A mulher balança a cabeça dizendo que sim, e ainda acrescentou contando a história do acidente até ao dia atual. Para resumir, sua mãe bebeu de madrugada, e alcoolizada caiu, batendo assim a cabeça. Começou então uma rotina de ida e vinda, de uma cidade do interior até Belo Horizonte todos os dias de carro, até que ela bateu o carro e quase morreu. Então a moça alugou um quarto perto do hospital e começou a viver em função de sua mãe, que nunca recobrou a consciência até ontem. Ela achou que essa situação ficaria assim para sempre, pensou ter perdido uma pessoa amada. Mas de repente a suposta moribunda acordou, e sucessivamente até estava rindo com sua filha. O que causou tal inconsciência foram os sedativos desnecessários vindos do hospital anterior, e quando cortados, fez a mãe recuperar a plena consciência, embora estivesse limitada pelo dano da queda em si. A filha terminou a conversa dizendo:

- Olha, eu sou cristã, e eu acredito em Deus. Você acha que ELE é um psicopata que deixa as pessoas sofrendo no mundo? Você acha que ELE fica rindo da gente lá do céu? Menino, eu vou te falar uma coisa, eu realmente acho que tudo nessa vida tem um propósito, nada é por acaso. Acho que sua amiga está aqui por uma razão, e ela só vai sair até que esse propósito tenha sido cumprido...

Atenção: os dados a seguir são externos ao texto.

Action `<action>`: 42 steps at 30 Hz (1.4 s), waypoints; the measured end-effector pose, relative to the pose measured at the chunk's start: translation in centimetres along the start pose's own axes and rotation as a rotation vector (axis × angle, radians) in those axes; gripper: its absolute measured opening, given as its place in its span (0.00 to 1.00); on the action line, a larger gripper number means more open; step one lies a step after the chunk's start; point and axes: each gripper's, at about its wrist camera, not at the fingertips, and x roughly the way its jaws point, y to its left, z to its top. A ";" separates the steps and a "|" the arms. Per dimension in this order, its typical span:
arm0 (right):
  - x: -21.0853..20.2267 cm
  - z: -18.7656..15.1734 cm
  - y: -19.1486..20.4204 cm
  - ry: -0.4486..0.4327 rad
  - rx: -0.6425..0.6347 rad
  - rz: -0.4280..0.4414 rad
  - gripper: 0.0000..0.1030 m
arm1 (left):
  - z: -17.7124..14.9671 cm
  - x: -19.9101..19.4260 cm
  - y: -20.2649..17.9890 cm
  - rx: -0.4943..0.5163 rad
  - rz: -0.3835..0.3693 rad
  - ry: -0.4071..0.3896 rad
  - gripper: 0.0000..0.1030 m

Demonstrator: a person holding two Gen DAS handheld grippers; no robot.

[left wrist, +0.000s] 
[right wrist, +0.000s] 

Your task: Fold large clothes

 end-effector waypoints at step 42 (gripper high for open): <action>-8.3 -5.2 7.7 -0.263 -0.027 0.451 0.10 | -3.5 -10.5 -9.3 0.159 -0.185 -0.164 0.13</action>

Gustavo ouviu aquilo com múltiplas emoções, pensou em retrucar ou até começar um debate, mas acontece que a conversa já estava sendo longa e ele tinha se arrependido de ter descido. Então preferiu receber aquilo como algum tipo de conselho. Ele concluiu que a mulher parecia usar sua própria fé como escudo emocional, e que ao falar com ele aquelas palavras, estava falando na verdade para si mesma. E aquela não era a fé original dela, provavelmente ela teve algumas recaídas em relação a Deus até chegar naquela conclusão final sobre sua situação.

Ela deixou Gustavo falando que iria ver a mãe dela, e prometeu voltar, porém depois de 15 minutos não havia retornado. Gus ficou um pouco observando o céu noturno sem pensar em nada em específico, apenas resolveu subir quando já tinha pegado no sono, e isso aconteceu quando já era 1:20 da madrugada.

Ele voltou ao quarto e todos já haviam dormido, menos Alessandra, que ainda olhava para a televisão. Ela olhou para Gus e mostrou o polegar, como que cumprimentando. Ele puxou a cadeira de plástico e se debruçou na ponta da cama dela, e lá mesmo dormiu (um pouco depois ela também adormeceu).

Foi a primeira vez em que os dois dormiram na mesma cama.